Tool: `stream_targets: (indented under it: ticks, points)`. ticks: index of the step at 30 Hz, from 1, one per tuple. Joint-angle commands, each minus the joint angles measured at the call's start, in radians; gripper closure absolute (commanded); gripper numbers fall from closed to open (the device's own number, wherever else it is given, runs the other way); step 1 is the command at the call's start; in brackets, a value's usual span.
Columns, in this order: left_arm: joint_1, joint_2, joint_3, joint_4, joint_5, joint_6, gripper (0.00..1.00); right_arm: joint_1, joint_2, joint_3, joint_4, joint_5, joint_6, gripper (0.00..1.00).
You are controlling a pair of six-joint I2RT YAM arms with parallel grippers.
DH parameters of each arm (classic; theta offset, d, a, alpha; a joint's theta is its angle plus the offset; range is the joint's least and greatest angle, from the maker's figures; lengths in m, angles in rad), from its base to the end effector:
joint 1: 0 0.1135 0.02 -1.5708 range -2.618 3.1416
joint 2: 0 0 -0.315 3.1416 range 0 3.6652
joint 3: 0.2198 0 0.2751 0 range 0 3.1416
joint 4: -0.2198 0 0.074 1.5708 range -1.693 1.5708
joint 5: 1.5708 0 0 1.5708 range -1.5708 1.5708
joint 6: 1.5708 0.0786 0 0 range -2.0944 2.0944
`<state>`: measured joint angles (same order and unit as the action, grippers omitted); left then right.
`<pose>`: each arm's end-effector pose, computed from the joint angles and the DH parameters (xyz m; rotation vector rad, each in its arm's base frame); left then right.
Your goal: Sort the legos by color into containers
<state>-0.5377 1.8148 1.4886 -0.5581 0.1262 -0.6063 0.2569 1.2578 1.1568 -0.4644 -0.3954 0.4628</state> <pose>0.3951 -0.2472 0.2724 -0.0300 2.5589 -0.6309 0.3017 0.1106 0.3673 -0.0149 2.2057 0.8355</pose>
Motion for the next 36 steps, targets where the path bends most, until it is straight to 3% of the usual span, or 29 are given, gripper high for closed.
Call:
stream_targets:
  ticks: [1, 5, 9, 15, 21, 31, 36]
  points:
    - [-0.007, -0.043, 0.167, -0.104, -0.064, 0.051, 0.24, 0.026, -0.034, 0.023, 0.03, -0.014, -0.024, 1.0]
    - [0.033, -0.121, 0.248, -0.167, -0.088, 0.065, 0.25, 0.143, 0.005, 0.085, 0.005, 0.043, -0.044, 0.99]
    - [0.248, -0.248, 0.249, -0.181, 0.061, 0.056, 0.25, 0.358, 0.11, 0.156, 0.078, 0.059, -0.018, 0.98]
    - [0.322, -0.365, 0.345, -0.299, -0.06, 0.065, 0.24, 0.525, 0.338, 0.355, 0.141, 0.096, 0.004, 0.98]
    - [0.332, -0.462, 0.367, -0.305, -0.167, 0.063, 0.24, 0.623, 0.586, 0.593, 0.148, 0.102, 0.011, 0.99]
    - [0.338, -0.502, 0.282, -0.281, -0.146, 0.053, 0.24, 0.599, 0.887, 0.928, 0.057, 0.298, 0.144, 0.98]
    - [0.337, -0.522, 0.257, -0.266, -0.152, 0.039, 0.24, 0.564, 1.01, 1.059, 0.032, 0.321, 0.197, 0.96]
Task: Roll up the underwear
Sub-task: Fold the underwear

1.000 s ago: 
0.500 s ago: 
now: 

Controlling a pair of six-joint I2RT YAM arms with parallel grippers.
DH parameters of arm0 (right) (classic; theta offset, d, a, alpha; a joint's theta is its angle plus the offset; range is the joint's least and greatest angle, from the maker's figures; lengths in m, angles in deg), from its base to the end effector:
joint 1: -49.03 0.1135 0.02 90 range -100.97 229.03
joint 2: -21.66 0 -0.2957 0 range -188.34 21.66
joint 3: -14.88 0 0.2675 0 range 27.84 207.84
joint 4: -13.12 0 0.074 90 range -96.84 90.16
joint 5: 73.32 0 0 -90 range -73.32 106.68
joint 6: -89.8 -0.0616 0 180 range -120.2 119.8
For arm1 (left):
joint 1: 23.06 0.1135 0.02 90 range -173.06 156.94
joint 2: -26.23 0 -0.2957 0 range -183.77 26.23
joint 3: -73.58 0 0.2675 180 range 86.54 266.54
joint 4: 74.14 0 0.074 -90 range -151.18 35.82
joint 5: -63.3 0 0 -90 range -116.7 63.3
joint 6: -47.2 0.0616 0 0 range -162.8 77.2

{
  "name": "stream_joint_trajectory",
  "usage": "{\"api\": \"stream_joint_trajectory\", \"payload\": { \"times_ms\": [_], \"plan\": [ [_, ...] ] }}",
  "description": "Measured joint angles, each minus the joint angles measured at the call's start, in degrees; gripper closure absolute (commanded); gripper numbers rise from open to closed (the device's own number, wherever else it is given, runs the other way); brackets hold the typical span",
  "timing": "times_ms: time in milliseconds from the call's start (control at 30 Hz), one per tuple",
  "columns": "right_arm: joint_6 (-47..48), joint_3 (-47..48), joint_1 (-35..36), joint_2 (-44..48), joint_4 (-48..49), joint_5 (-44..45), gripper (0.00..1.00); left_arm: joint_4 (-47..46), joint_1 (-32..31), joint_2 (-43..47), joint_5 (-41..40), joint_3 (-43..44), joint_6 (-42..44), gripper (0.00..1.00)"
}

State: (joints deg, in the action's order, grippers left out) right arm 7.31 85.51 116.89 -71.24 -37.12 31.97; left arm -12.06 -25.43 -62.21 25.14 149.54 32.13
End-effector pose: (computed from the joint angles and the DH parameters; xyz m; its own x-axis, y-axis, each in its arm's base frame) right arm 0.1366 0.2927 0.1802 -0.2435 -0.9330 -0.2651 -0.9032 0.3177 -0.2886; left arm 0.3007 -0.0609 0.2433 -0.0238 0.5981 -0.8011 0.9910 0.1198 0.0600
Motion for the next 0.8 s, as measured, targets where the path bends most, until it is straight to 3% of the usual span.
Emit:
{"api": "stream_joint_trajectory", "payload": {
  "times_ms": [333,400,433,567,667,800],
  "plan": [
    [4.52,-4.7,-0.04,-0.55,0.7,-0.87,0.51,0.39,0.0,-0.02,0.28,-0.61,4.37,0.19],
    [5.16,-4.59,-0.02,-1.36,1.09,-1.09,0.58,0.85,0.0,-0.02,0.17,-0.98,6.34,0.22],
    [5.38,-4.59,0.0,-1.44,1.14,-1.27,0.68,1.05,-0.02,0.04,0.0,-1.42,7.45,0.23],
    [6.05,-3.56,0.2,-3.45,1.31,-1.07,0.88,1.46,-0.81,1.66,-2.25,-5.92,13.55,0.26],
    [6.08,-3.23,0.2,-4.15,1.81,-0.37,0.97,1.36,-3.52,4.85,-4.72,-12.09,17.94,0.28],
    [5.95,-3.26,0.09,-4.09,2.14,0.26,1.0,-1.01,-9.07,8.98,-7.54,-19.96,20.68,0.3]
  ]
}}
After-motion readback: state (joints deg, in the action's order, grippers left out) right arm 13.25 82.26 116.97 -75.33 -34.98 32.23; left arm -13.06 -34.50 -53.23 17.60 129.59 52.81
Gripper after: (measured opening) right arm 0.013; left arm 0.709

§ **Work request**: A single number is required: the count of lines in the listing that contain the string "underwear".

§ **Solved exercise**: 2